Which of the lines in the data below contain the string "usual"? Copy each of them.

(DATA EXTRACT Opens)

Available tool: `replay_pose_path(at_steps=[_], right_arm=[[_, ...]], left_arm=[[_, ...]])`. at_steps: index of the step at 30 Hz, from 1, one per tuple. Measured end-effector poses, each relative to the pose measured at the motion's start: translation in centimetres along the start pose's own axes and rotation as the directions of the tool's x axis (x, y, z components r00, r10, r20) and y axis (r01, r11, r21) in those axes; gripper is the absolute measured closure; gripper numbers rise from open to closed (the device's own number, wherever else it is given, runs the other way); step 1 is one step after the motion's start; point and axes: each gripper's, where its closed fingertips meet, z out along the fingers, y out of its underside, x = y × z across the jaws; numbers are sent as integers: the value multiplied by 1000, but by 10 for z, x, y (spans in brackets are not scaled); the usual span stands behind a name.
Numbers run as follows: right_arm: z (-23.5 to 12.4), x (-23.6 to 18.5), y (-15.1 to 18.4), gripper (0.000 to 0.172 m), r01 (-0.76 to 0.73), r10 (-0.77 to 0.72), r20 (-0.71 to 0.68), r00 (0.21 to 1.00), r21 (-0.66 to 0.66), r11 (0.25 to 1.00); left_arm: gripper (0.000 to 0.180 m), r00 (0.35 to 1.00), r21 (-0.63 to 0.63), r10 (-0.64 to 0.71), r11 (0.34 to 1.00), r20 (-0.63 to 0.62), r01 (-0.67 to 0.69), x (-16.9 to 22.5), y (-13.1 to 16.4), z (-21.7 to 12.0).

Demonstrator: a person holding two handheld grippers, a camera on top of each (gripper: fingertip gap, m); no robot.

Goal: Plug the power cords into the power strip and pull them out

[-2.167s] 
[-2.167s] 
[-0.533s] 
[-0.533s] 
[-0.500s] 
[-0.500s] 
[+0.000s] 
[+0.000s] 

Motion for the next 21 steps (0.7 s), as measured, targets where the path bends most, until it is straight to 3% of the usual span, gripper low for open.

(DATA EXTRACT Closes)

### OUTPUT
Available tool: `replay_pose_path(at_steps=[_], right_arm=[[_, ...]], left_arm=[[_, ...]])`. at_steps: index of the step at 30 Hz, from 1, one per tuple. Measured end-effector poses, each relative to the pose measured at the motion's start: translation in centimetres along the start pose's own axes and rotation as the directions of the tool's x axis (x, y, z components r00, r10, r20) and y axis (r01, r11, r21) in those axes; gripper is the absolute measured closure; gripper numbers rise from open to closed (the device's own number, wherever else it is given, runs the other way); step 1 is one step after the motion's start; point and axes: each gripper's, where its closed fingertips meet, z out along the fingers, y out of its underside, x = y × z across the jaws; numbers are sent as integers: the value multiplied by 1000, but by 10 for z, x, y (spans in brackets are not scaled); the usual span stands behind a name.
Motion for the next 21 steps (0.7 s), as measured, targets where the path bends most, until it is straight to 3% of the usual span, gripper low for open.

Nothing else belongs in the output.